FWI, single-scale¶
FWI from vp_smooth, the low-pass-filtered true model. It keeps the right
depth trend, so a single broadband band converges without cycle-skipping.
Read this one first among the inversions: it shows the FWI task shape,
obs.synthetic_from (the observed data are synthesised from vp_true on the
fly, with the same grid, geometry and wavelet as 01), the
boundary-saving adjoint and the per-epoch QC — without the multiscale machinery
on top.
Reference (RTX 6000 Ada, seed 0), 200 epochs, 29.6 min:
| misfit | 1.592e-02 → 1.564e-04 (min, epoch 115) → 2.575e-04 |
| RMSE vs true | 357.3 (init) → 270.6 |
perturbation correlation r |
0.700 |


The runner's obs/syn QC panel — interleaved gathers, the acquisition map, and a receiver-averaged amplitude spectrum where obs and syn sit on top of each other:

Where the 30 minutes go¶
200 epochs × 16 shots is 3200 shot gradients, each a 10 s record at dt = 1 ms
(10,000 steps). With strategy: boundary the backward pass re-propagates the
forward from the saved boundary, so each gradient is about three wavefield
sweeps.

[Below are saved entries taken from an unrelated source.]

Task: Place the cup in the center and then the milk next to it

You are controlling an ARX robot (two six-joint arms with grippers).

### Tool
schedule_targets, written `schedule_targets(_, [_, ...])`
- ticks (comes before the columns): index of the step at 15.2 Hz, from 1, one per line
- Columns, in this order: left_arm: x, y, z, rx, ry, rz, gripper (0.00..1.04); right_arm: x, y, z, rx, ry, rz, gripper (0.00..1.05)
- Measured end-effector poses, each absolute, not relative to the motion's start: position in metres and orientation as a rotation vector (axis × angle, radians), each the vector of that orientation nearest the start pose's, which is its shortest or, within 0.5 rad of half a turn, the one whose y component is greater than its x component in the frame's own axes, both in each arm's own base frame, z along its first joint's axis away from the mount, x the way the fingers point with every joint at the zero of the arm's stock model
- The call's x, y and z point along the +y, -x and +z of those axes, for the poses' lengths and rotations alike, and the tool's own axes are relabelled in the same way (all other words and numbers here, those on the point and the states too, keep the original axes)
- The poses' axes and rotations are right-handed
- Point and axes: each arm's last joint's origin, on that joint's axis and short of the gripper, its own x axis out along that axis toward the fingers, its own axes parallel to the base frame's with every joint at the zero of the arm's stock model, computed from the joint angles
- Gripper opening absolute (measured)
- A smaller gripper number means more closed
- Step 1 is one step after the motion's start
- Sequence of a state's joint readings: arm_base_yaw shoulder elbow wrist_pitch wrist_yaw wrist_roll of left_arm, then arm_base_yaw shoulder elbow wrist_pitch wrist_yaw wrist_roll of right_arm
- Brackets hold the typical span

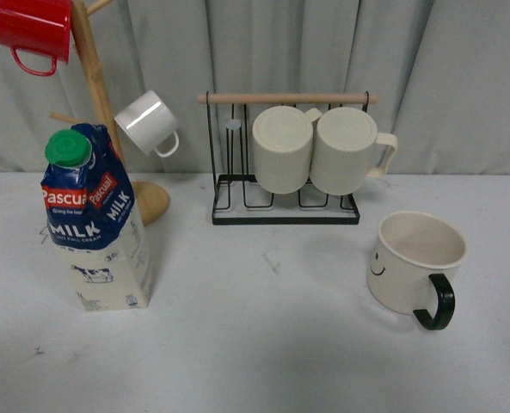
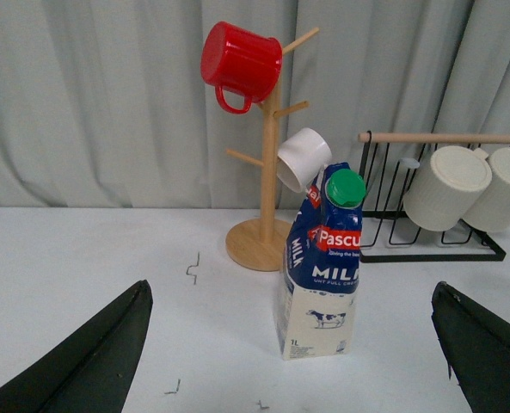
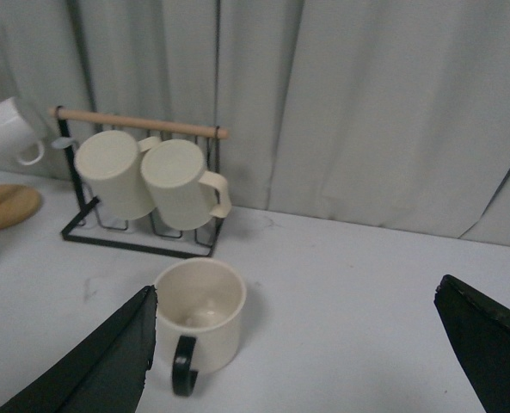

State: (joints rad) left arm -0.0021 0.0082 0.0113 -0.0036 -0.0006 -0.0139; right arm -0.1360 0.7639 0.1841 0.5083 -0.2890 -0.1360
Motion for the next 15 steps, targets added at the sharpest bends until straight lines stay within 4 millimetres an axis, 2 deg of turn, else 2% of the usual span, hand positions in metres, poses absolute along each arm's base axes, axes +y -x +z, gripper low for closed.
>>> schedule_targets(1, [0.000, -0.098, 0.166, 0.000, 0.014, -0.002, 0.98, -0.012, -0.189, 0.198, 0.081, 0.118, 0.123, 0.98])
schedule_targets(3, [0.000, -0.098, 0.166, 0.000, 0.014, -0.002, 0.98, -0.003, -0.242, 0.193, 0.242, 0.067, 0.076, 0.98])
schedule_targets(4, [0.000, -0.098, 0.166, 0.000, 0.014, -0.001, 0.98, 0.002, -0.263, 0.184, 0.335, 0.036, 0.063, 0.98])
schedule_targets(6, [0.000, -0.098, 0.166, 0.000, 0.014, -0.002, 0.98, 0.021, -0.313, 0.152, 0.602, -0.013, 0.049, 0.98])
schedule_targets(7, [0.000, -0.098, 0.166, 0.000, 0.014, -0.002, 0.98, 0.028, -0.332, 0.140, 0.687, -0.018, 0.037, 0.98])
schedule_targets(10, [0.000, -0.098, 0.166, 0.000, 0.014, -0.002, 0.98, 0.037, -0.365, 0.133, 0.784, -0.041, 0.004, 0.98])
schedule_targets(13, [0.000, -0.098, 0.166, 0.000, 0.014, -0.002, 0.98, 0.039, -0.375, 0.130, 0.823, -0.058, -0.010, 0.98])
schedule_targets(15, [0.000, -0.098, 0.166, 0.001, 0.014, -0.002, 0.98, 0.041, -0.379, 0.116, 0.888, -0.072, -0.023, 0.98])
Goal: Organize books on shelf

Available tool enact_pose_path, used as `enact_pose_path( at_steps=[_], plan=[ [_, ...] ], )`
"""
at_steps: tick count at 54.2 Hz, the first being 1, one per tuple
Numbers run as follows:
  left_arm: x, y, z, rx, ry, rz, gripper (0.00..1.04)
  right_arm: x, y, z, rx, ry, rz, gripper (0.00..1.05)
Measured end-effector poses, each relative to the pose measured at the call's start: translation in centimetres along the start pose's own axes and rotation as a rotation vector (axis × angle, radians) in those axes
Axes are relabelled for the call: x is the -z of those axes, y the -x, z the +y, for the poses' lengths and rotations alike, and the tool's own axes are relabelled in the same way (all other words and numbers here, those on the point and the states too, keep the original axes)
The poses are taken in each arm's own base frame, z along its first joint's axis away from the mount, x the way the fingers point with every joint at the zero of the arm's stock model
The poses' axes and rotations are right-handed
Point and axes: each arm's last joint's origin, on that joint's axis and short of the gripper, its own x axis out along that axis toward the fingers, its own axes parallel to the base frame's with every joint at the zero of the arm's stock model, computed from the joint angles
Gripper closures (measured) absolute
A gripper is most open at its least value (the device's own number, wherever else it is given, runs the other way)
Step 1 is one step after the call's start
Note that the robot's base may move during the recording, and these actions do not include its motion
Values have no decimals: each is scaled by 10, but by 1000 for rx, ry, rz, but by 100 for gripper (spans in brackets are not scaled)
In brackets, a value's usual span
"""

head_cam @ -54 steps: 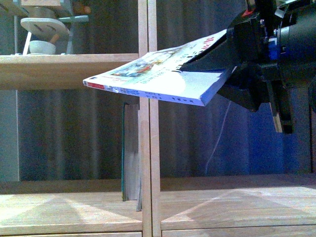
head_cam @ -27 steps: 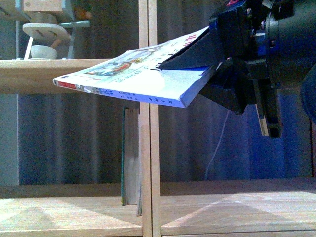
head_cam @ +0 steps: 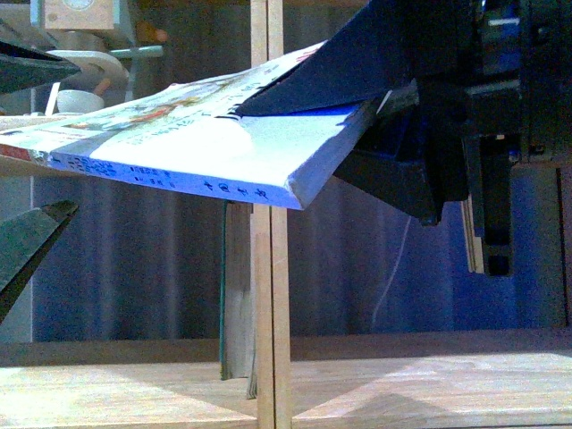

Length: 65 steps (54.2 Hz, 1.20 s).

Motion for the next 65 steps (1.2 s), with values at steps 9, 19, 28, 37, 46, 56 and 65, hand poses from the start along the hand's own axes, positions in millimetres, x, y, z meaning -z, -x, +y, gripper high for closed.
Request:
enact_pose_path(
  at_steps=[9,19,28,37,46,56,65],
  plan=[
    [3,-4,-3,11,11,-2,7,5,0,5,-11,-9,29,97],
    [7,-6,-6,10,21,6,29,10,-1,7,-29,-13,56,97],
    [8,-6,-6,9,20,11,48,12,-1,7,-29,-14,58,97],
    [8,-6,-7,12,19,15,67,11,-1,7,-28,-13,57,97],
    [8,-7,-11,22,32,17,85,12,-1,6,-21,-12,53,97],
    [5,-8,-18,40,67,10,97,12,0,6,-12,-16,54,97],
    [5,-8,-18,31,82,12,98,13,0,5,-6,-18,55,97]
  ],
)
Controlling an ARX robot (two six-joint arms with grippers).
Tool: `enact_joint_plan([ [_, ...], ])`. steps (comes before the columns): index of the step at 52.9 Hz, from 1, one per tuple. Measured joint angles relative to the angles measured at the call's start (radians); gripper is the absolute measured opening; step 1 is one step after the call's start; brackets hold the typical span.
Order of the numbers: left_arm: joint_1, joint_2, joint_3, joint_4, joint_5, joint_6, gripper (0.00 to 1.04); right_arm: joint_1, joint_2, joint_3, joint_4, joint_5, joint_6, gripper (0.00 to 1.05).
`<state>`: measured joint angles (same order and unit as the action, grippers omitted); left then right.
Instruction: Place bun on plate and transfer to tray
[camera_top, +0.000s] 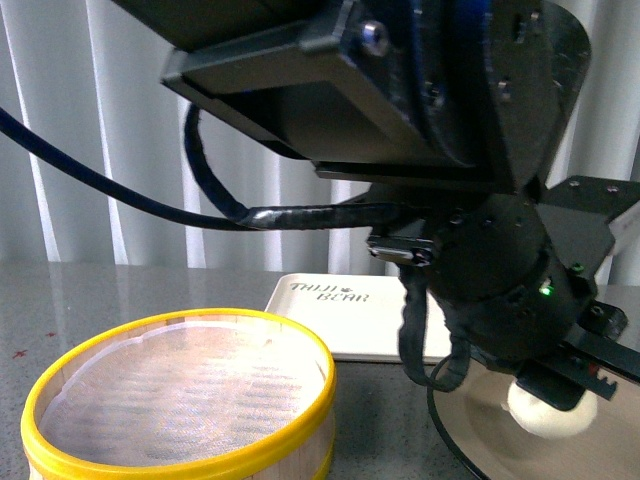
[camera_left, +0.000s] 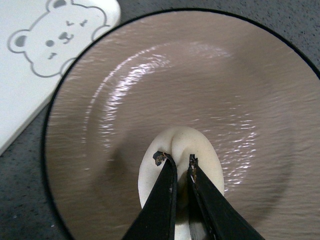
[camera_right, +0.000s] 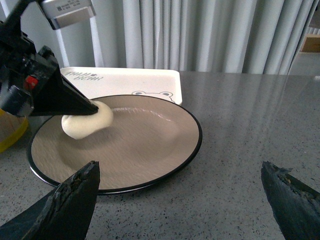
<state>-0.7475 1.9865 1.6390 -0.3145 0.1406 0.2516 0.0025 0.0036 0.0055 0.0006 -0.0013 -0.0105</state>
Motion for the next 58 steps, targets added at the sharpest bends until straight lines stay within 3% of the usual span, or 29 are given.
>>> enact_joint_plan([
  [27,-0.077,0.129,0.151,-0.039,-0.061,-0.083,0.04,0.0,0.0,0.0,0.0,0.0,0.0,0.96],
  [41,-0.086,0.17,0.207,-0.047,-0.169,-0.098,0.04,0.0,0.0,0.0,0.0,0.0,0.0,0.96],
  [48,-0.084,0.179,0.219,-0.05,-0.176,-0.116,0.04,0.0,0.0,0.0,0.0,0.0,0.0,0.96],
  [58,-0.081,0.187,0.23,-0.072,-0.202,-0.127,0.34,0.0,0.0,0.0,0.0,0.0,0.0,0.96],
])
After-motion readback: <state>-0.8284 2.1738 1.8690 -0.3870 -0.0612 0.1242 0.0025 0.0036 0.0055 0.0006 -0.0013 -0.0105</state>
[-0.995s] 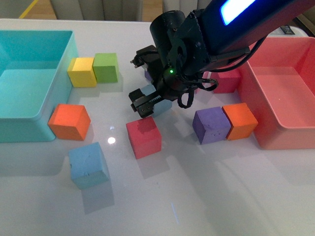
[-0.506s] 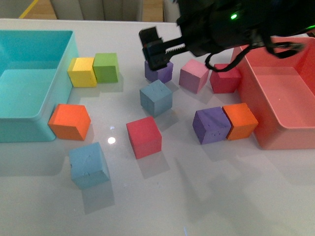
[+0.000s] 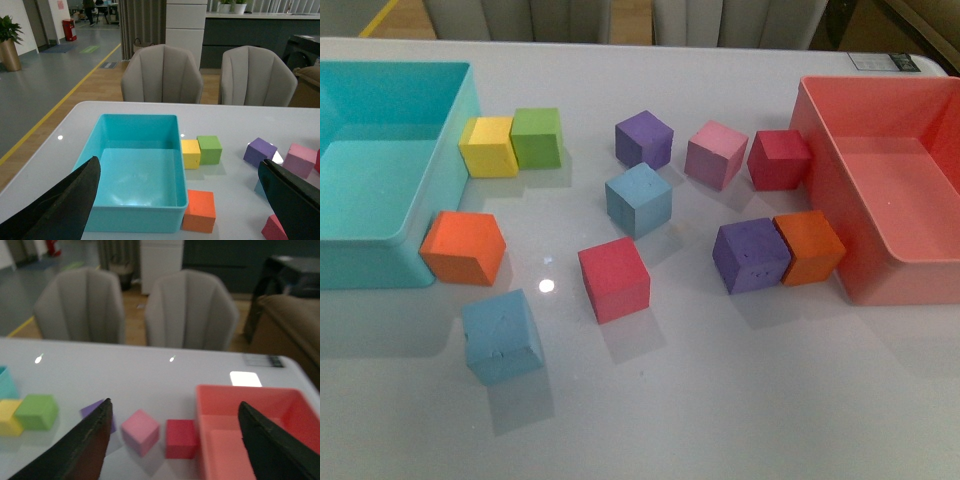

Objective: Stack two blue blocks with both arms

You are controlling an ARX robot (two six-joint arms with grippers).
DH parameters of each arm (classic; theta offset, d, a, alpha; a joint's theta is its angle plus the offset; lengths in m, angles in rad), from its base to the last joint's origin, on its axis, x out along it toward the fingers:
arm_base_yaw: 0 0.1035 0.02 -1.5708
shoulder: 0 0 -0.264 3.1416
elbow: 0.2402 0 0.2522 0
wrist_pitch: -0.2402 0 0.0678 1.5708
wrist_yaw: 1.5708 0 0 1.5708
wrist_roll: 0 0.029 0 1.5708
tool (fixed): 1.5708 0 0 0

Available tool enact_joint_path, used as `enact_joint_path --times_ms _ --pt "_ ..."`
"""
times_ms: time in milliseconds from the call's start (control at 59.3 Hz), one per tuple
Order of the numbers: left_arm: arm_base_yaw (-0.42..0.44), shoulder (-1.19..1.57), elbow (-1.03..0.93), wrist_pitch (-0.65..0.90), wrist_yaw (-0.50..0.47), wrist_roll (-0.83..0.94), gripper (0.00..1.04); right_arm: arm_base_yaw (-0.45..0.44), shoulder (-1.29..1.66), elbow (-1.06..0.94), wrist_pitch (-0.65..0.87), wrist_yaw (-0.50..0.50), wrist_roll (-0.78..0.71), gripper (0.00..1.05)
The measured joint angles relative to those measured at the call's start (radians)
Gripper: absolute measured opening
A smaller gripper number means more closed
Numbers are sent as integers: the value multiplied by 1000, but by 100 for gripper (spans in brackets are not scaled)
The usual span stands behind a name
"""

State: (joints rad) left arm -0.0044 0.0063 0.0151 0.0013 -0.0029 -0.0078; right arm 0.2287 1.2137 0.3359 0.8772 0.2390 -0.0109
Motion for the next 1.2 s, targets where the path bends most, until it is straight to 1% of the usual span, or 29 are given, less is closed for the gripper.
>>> enact_joint_path --times_ms 67,118,185,253,472,523,556,624,776,1012,1197 --pt "0 0 0 0 3 0 96 -22 -63 -56 -1 -30 0 41" --pt "0 0 0 0 4 0 96 -40 -98 -95 -9 -55 0 31" --pt "0 0 0 0 3 0 96 -60 -130 -129 -21 -68 0 20" --pt "0 0 0 0 2 0 96 -83 -206 -173 -45 -107 0 1" --pt "0 0 0 0 3 0 96 -139 -377 -253 -140 -151 3 2" --pt "0 0 0 0 3 0 96 -177 -412 -263 -164 -213 3 2" --pt "0 0 0 0 3 0 96 -202 -438 -270 -181 -232 3 2" --pt "0 0 0 0 2 0 96 -223 -448 -301 -142 -232 4 2" --pt "0 0 0 0 3 0 96 -225 -533 -320 -220 -240 4 2" --pt "0 0 0 0 3 0 96 -227 -718 -320 -388 -238 4 2" --pt "0 0 0 0 3 0 96 -227 -817 -320 -483 -237 4 2"
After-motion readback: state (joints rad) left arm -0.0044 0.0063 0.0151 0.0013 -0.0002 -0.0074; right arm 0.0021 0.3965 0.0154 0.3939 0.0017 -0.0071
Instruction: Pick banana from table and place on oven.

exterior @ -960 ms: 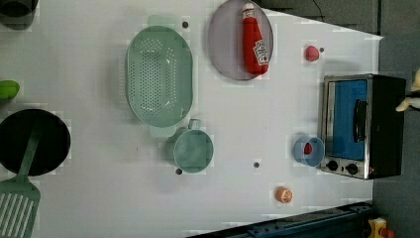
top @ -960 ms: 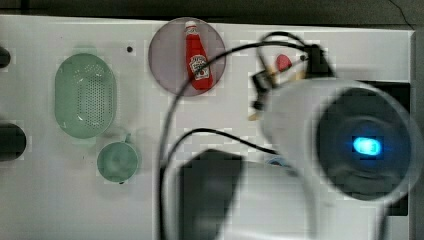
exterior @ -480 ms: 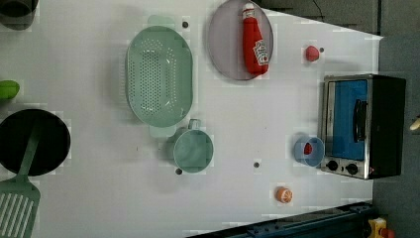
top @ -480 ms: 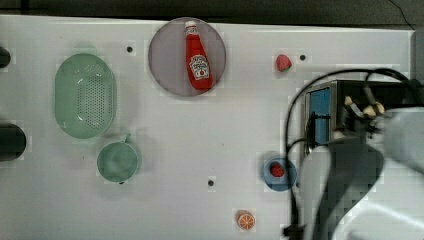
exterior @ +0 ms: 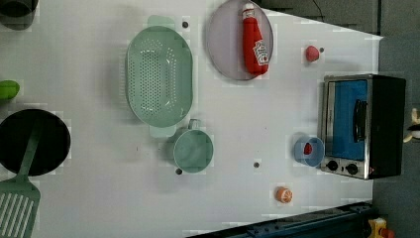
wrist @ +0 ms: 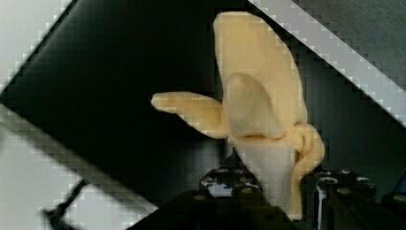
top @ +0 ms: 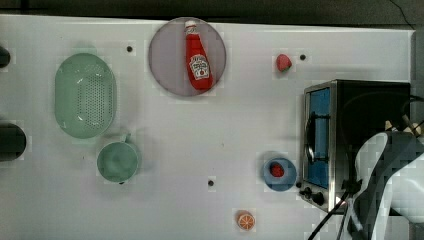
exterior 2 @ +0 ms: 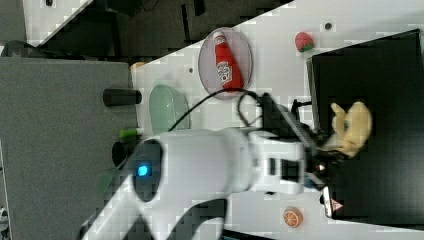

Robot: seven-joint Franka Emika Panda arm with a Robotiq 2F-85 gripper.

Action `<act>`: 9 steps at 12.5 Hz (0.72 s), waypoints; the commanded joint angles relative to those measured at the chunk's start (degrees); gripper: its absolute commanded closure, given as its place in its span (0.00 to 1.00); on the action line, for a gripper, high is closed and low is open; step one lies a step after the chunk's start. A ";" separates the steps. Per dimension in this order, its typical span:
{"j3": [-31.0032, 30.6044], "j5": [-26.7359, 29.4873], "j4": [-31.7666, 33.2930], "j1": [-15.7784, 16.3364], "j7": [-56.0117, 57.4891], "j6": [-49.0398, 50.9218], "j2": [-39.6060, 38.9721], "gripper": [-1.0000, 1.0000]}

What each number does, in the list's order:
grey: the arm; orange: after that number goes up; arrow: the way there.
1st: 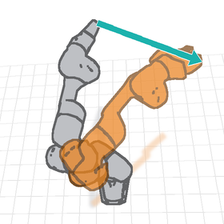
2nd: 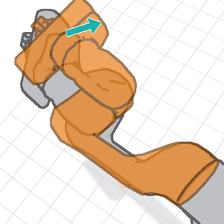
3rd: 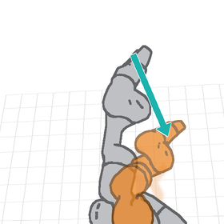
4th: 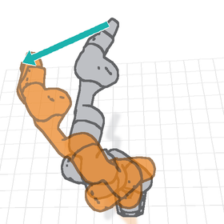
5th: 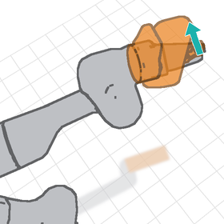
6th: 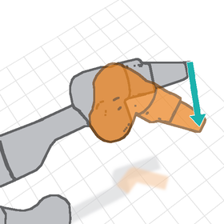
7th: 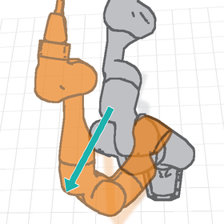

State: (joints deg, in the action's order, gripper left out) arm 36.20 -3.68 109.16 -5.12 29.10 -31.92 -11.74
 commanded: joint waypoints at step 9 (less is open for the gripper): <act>-2.31 -0.12 -7.95 2.25 16.52 7.03 4.28 0.00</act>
State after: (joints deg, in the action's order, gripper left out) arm 33.49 -3.26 107.15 -2.82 40.85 -26.31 -12.00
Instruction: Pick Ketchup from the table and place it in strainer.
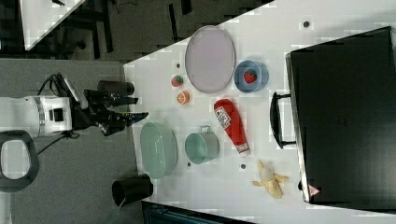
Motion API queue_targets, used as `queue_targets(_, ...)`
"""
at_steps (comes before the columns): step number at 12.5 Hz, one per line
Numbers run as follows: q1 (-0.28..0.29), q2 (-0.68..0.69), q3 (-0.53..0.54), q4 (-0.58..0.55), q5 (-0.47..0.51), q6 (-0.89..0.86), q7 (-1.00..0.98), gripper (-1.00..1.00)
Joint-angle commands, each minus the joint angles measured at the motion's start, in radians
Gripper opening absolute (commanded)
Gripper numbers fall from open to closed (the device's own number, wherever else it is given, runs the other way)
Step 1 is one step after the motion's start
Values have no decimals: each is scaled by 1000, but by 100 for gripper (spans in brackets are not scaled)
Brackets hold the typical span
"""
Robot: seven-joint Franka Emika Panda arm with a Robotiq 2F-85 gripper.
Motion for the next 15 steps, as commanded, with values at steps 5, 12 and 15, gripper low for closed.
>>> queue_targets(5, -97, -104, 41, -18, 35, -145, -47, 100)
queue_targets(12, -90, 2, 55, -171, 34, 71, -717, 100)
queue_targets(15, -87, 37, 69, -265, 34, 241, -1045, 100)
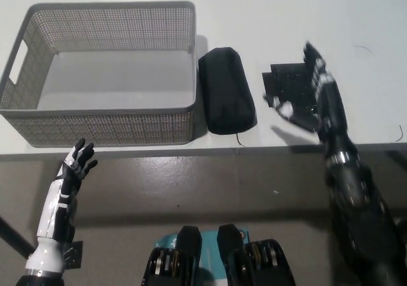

Run it on several GPUs to split the shots:
batchsize is a fraction, not a count¶
It is how many shots are drawn at random per optimizer step, so what matters
is batchsize / nshots. Keep it near ~15 %. Measured here: 114 shots with
batchsize: 8 (7 %) gives RMSE 297, and batchsize: 16 (14 %) gives 271 —
denser shots only pay off if the batch grows with them.